An even worse scenario in which this is likely to play out is that in the face of inability to sell their products, the legitimate manufacturers will ultimately be forced to close down shop and lay off workers, putting thousands of gainfully employed Nigerians in the labour market.

As a corollary, the considerable payments which the companies make to government in the areas of customs and excise duties as well as taxes in sundry forms will be lost. What this implies therefore, is that discriminatory taxation of the tobacco industry will only serve to destroy the sector to a point where there will be no industry to tax anymore. In its place, however, tobacco consumption will be sustained by cheaper and smuggled cigarettes.

So, while not necessarily achieving a drop in cigarette smoking, discriminatory taxation will, besides boosting smuggling, oil the wheels of organized crime and terrorism. At a time when Nigeria is in the throes of a harrowing criminal insurgency, this would be a violent paradox.

It is important at this juncture to add that the entire tobacco industry has agreed that tobacco production, sale, promotion and consumption among others need to operate within a legal and properly regulated framework.

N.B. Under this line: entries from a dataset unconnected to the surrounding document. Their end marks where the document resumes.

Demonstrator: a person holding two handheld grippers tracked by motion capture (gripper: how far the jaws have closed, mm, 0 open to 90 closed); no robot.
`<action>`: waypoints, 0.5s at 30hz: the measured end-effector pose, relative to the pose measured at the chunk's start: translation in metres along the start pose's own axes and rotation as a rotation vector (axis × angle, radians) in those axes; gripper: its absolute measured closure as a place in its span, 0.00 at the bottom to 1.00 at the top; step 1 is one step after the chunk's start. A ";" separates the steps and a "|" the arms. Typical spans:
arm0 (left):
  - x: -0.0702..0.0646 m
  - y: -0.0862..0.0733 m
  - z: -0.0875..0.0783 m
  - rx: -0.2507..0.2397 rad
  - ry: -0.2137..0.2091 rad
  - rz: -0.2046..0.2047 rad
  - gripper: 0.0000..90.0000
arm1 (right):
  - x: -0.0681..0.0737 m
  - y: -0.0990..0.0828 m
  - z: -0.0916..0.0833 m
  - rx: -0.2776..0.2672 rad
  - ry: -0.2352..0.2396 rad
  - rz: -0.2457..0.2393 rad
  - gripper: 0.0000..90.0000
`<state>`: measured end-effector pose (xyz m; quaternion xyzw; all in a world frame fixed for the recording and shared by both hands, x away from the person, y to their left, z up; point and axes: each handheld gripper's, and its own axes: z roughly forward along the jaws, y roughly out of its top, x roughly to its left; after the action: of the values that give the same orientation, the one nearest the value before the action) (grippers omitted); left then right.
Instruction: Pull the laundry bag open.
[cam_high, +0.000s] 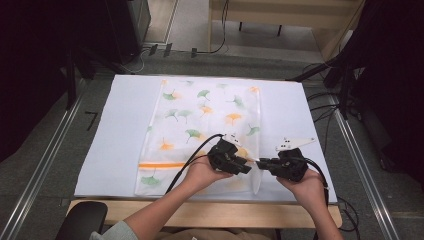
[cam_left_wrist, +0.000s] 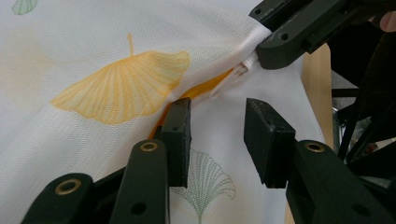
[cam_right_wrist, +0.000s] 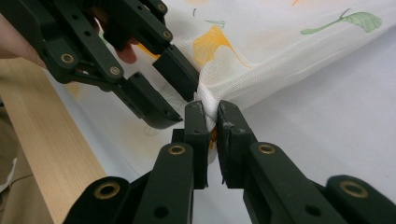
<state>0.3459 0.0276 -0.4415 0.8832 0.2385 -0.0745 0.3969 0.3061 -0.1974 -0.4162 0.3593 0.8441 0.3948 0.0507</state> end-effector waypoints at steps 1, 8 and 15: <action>-0.001 0.000 0.000 0.002 0.003 0.000 0.70 | 0.000 0.000 0.000 -0.001 0.004 -0.003 0.95; -0.004 0.003 0.002 0.004 -0.006 0.006 0.77 | 0.002 0.000 0.001 0.008 0.001 0.000 0.95; -0.003 0.005 0.002 -0.002 -0.053 -0.051 0.84 | 0.002 0.000 0.002 0.013 -0.004 -0.001 0.95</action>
<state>0.3456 0.0219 -0.4388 0.8741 0.2504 -0.1078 0.4019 0.3053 -0.1947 -0.4172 0.3598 0.8468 0.3885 0.0502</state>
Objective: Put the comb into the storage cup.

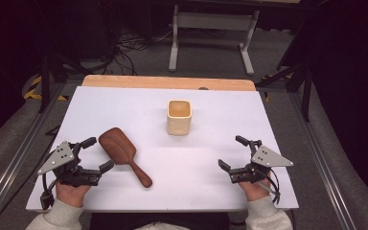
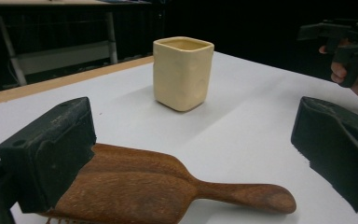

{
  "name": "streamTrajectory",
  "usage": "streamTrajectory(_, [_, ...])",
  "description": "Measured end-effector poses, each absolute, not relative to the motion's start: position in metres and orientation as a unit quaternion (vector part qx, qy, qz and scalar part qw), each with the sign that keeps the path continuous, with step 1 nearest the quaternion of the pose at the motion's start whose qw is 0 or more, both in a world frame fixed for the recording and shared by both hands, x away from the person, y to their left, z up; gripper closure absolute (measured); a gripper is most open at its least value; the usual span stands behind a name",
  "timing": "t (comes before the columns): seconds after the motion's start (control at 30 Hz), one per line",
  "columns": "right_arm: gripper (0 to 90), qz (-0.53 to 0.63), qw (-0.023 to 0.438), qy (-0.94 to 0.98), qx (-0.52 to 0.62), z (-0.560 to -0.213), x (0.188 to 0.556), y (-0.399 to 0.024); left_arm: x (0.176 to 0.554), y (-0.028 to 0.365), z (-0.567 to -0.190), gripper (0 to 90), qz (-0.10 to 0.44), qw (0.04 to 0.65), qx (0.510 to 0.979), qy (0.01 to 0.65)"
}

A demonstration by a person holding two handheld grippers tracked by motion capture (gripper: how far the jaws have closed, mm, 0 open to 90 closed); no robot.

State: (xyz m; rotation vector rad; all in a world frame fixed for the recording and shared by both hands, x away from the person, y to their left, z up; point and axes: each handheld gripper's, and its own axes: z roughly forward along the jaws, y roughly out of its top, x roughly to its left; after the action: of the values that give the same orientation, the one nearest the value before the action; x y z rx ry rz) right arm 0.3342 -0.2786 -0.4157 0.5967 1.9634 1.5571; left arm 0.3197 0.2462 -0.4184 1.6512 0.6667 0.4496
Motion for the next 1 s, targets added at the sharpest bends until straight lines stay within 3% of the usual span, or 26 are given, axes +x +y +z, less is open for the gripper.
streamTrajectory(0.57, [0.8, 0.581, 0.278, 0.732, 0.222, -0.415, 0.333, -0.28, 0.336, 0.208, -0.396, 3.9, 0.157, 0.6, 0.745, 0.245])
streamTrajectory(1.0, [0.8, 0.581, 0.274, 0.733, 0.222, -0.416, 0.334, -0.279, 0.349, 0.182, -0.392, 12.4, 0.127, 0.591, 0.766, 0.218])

In other words, the tobacco industry itself is one of the most aggressive advocates of tobacco regulation. What needs to happen, however, is painstaking circumspection in penning such regulation to ensure it meets public health protection objectives.

The National Assembly has so far shown great determination to tow this path of care and circumspection in drafting the tobacco control bill. It must strive to continue on this path and not be derailed by campaigns which may prove to, in the long run, be self-serving by NGOs eager to justify the subventions they receive from their foreign paymasters.

•Ogunlade is of the Centre for the Promotion of Enterprise and Business Best Practice, Abuja.